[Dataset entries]

• • • •

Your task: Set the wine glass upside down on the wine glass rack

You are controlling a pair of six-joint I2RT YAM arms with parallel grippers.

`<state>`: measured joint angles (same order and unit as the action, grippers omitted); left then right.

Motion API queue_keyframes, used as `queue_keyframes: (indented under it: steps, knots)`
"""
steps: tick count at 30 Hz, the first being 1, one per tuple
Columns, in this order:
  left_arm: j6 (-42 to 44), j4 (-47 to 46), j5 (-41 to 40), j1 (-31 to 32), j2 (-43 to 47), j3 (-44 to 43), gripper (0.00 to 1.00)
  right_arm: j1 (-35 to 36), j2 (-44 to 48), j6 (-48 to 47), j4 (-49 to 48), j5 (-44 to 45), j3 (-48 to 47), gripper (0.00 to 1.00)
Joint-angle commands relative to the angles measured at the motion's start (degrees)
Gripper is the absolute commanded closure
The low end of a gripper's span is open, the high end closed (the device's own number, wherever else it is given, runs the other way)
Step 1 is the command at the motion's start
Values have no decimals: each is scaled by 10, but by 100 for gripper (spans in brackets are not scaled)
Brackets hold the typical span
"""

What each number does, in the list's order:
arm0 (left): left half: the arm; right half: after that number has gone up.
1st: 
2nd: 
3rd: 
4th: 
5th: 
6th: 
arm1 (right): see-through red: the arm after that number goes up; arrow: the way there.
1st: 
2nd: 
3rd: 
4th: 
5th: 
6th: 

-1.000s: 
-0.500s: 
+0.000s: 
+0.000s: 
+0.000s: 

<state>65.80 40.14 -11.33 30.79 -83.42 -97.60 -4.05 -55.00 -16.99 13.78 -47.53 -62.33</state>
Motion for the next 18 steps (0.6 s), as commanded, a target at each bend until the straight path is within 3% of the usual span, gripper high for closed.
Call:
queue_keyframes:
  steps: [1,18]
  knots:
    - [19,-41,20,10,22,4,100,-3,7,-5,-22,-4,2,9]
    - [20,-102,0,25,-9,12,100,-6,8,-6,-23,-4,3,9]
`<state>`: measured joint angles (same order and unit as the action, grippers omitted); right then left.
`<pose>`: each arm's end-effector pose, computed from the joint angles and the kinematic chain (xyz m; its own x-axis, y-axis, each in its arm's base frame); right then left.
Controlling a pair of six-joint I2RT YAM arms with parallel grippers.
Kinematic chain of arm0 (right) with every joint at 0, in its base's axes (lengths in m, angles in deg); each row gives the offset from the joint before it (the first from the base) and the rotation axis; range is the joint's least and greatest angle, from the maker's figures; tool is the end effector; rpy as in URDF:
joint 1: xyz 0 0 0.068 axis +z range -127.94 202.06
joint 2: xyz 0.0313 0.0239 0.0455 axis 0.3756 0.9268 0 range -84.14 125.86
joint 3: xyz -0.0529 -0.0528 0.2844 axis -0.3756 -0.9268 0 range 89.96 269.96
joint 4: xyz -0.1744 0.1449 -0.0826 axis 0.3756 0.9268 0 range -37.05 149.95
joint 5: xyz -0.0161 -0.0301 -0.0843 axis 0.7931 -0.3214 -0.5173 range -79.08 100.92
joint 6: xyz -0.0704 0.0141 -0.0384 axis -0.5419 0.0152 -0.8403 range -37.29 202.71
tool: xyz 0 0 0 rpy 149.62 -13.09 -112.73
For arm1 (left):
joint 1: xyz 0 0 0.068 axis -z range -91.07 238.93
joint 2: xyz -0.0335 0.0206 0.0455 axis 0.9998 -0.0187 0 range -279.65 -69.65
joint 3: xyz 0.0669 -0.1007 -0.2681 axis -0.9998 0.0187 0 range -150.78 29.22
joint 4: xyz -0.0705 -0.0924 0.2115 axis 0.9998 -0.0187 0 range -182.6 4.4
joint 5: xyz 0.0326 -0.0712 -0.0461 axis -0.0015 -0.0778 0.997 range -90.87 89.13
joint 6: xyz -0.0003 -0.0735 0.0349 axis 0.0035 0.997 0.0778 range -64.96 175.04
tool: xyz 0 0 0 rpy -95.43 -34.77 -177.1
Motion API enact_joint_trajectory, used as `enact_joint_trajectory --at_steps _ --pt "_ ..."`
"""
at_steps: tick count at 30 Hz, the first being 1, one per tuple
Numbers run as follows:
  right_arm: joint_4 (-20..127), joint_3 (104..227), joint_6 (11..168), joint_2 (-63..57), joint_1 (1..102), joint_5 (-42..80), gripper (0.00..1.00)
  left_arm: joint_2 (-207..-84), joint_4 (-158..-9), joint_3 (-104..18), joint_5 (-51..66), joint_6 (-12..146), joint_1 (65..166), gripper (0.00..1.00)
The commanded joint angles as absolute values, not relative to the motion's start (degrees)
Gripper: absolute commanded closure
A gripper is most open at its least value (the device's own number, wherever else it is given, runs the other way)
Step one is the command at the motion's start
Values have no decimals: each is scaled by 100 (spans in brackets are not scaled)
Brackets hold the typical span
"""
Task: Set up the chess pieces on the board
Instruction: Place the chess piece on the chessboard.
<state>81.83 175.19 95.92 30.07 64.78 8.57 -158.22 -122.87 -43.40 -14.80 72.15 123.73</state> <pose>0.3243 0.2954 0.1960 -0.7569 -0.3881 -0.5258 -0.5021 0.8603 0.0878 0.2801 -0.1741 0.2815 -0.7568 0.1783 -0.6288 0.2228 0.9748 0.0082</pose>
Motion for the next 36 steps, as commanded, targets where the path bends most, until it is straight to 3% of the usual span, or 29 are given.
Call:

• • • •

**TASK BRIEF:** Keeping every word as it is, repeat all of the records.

**EXERCISE RESPONSE:**
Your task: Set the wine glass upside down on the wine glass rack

You are controlling a pair of six-joint I2RT YAM arms with parallel grippers.

`<state>`: measured joint angles (same order and unit as the action, grippers omitted); left then right.

Motion API queue_keyframes, used as `queue_keyframes: (indented under it: steps, knots)`
"""
steps: tick count at 30 Hz, the first being 1, one per tuple
Columns, in this order:
  left_arm: j6 (-42 to 44), j4 (-47 to 46), j5 (-41 to 40), j1 (-31 to 32), j2 (-43 to 47), j3 (-44 to 43), gripper (0.00 to 1.00)
  right_arm: j1 (-35 to 36), j2 (-44 to 48), j6 (-48 to 47), j4 (-49 to 48), j5 (-44 to 45), j3 (-48 to 47), gripper (0.00 to 1.00)
Joint-angle commands relative to the angles measured at the motion's start (degrees)
Gripper is the absolute commanded closure
The low end of a gripper's span is open, the high end closed (the device's own number, wherever else it is given, runs the other way)
Step 1 is the command at the motion's start
Values have no decimals: each is scaled by 10, but by 100 for gripper (spans in brackets are not scaled)
Brackets hold the typical span
"""

What each number does, in the list's order:
arm0 (left): left half: the arm; right half: after that number has gone up.
1st: 
2nd: 
3rd: 
4th: 
5th: 
6th: 
arm1 (right): see-through red: the arm after that number goes up; arrow: the way there.
1st: 
2nd: 
3rd: 
4th: 
5th: 
6th: 

-1.000s: 
-0.500s: 
+0.000s: 
+0.000s: 
+0.000s: 

<state>65.80 40.14 -11.33 30.79 -83.42 -97.60 -4.05 -55.00 -16.99 13.78 -47.53 -62.33</state>
Motion for the next 18 steps (0.6 s), as commanded, a target at each bend until the straight path is within 3% of the usual span, gripper high for closed.
Call:
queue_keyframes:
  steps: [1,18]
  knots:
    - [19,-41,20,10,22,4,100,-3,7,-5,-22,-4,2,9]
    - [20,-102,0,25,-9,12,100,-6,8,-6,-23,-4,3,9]
`<state>`: measured joint angles (same order and unit as the action, grippers omitted); right then left.
`<pose>`: each arm's end-effector pose, computed from the joint angles and the kinematic chain (xyz m; its own x-axis, y-axis, each in its arm's base frame); right then left.
Controlling a pair of six-joint I2RT YAM arms with parallel grippers.
Kinematic chain of arm0 (right) with every joint at 0, in its base's axes (lengths in m, angles in deg); each row gives the offset from the joint before it (the first from the base) and the rotation axis; range is the joint's least and greatest angle, from the maker's figures; tool is the end effector; rpy as in URDF:
joint 1: xyz 0 0 0.068 axis +z range -127.94 202.06
joint 2: xyz 0.0313 0.0239 0.0455 axis 0.3756 0.9268 0 range -84.14 125.86
joint 3: xyz -0.0529 -0.0528 0.2844 axis -0.3756 -0.9268 0 range 89.96 269.96
joint 4: xyz -0.1744 0.1449 -0.0826 axis 0.3756 0.9268 0 range -37.05 149.95
joint 5: xyz -0.0161 -0.0301 -0.0843 axis 0.7931 -0.3214 -0.5173 range -79.08 100.92
joint 6: xyz -0.0704 0.0141 -0.0384 axis -0.5419 0.0152 -0.8403 range -37.29 202.71
tool: xyz 0 0 0 rpy 149.62 -13.09 -112.73
For arm1 (left):
joint 1: xyz 0 0 0.068 axis -z range -91.07 238.93
joint 2: xyz -0.0335 0.0206 0.0455 axis 0.9998 -0.0187 0 range -279.65 -69.65
joint 3: xyz 0.0669 -0.1007 -0.2681 axis -0.9998 0.0187 0 range -150.78 29.22
joint 4: xyz -0.0705 -0.0924 0.2115 axis 0.9998 -0.0187 0 range -182.6 4.4
joint 5: xyz 0.0326 -0.0712 -0.0461 axis -0.0015 -0.0778 0.997 range -90.87 89.13
joint 6: xyz -0.0003 -0.0735 0.0349 axis 0.0035 0.997 0.0778 range -64.96 175.04
tool: xyz 0 0 0 rpy -95.43 -34.77 -177.1
Motion API enact_joint_trajectory, used as `enact_joint_trajectory --at_steps _ --pt "_ ..."`
"""
at_steps: tick count at 30 Hz, the first being 1, one per tuple
Numbers run as follows:
  right_arm: joint_4 (-20..127), joint_3 (104..227), joint_6 (11..168), joint_2 (-63..57), joint_1 (1..102), joint_5 (-42..80), gripper (0.00..1.00)
  left_arm: joint_2 (-207..-84), joint_4 (-158..-9), joint_3 (-104..18), joint_5 (-51..66), joint_6 (-12..146), joint_1 (65..166), gripper (0.00..1.00)
The commanded joint angles as absolute values, not relative to the motion's start (degrees)
Gripper: absolute commanded closure
A gripper is most open at its least value (the device's own number, wherever else it is given, runs the other way)
Step one is the command at the motion's start
Values have no decimals: each is scaled by 100 (spans in brackets are not scaled)
Brackets hold the typical span
"""
Task: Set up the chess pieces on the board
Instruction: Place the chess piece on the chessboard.
<state>81.83 175.19 95.92 30.07 64.78 8.57 -158.22 -122.87 -43.40 -14.80 72.15 123.73</state> <pose>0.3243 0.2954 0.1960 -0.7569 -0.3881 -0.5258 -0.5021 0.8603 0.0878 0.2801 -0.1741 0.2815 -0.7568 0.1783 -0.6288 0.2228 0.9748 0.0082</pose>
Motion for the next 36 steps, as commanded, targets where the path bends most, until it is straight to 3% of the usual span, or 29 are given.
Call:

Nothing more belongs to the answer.